Diversity. Like other novels of this period, race has a way of showing up in the storyline. Along the way, Quirk and his men encounter two herds in trouble. One has an all-black crew with a “darky” foreman. They have become disorganized and are unable to take their herd across a river. The Texan cowpunchers, showing their Southern roots, opine that while blacks are good workers, “it ruins one to give them any authority” (p. 87). It takes a white man to get them to follow orders.
Something similar happens with a white rancher from Wyoming whose Mexican crew has come unglued when one of their compañeros gets killed by lightning. After a proper burial, the solution this time is to give the Mexicans a pep talk in Spanish and then have the white rancher travel with Quirk’s bunch. The point this time is that it takes a Texan to know how to handle Mexicans. Quirk makes the following observation:
The inferior races may lack in courage and leadership, but never in cunning and craftiness. This alien outfit had detected some weakness in the armor of their new employer, and when the emergency arose, were ready to take advantage of the situation. Yet under an old patron, these same men would never dare to mutiny or assert themselves (p. 168).
Although not liberally, the n-word gets used in the book. So does the word “white,” meaning trustworthy, intelligent, respectable, as we’ve seen before. Quirk’s boss Lovell says:
We’re strangers here, and we want to make a good impression, and show the public that we were born white, even if we do handle cattle for a living (p. 314).
|A sand and dust storm struck us|
On one occasion, the wrangler gets to talking about the ignorance of Cajuns. And on the subject of Indians, the cowpunchers make a distinction between the “civilized” tribes in Indian Territory and what they call “blanket Indians,” who stubbornly resist assimilation. Though the trail crosses through Indian Territory, they don’t encounter Indians until crossing the Niobrara in northern Nebraska.
This meeting is more or less cordial. The Indians, Lakota from Pine Ridge, are gathering and drying wild fruit. The cowboys share some tobacco with the men, and while Quirk considers them “tall, splendid specimens,” he finds the women “nearly all of one stature, short, heavy, and repulsive in appearance” (p. 244).

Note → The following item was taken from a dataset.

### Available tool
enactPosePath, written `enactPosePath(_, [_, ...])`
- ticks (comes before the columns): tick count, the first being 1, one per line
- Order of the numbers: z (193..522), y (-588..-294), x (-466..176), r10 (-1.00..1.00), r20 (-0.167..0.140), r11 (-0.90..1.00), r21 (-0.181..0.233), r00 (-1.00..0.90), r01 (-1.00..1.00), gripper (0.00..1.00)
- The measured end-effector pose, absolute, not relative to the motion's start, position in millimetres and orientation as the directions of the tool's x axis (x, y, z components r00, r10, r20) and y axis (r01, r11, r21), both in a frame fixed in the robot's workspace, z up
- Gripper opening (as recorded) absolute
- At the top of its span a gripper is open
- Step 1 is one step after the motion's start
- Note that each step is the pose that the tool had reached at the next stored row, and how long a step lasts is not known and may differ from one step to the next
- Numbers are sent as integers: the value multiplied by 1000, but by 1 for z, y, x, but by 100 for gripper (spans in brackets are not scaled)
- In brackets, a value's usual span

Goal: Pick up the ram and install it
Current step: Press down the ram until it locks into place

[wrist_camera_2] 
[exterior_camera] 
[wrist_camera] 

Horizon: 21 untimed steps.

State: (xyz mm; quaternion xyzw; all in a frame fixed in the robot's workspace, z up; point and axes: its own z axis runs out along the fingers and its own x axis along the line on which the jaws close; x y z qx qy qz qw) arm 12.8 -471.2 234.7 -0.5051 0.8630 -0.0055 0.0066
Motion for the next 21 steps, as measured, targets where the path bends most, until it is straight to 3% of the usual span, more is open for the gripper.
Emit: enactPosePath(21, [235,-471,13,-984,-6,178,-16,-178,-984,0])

Wrapping up. Glancing back at Owen Wister, we notice that we’re in another kind of West. It’s a West of real working cowboys. The Virginian is never given a job as demanding as trailing a large herd of cattle for several months.
|Outriding the flood by a close margin|
The issue of character is a big one for both writers, but Wister’s cowboy hero faces a different kind of challenge. He has to outwit his nemesis Trampas and finally to face him in a gun duel. That shows a clever use of intelligence and the courage to risk being shot – and thereby proves his manhood.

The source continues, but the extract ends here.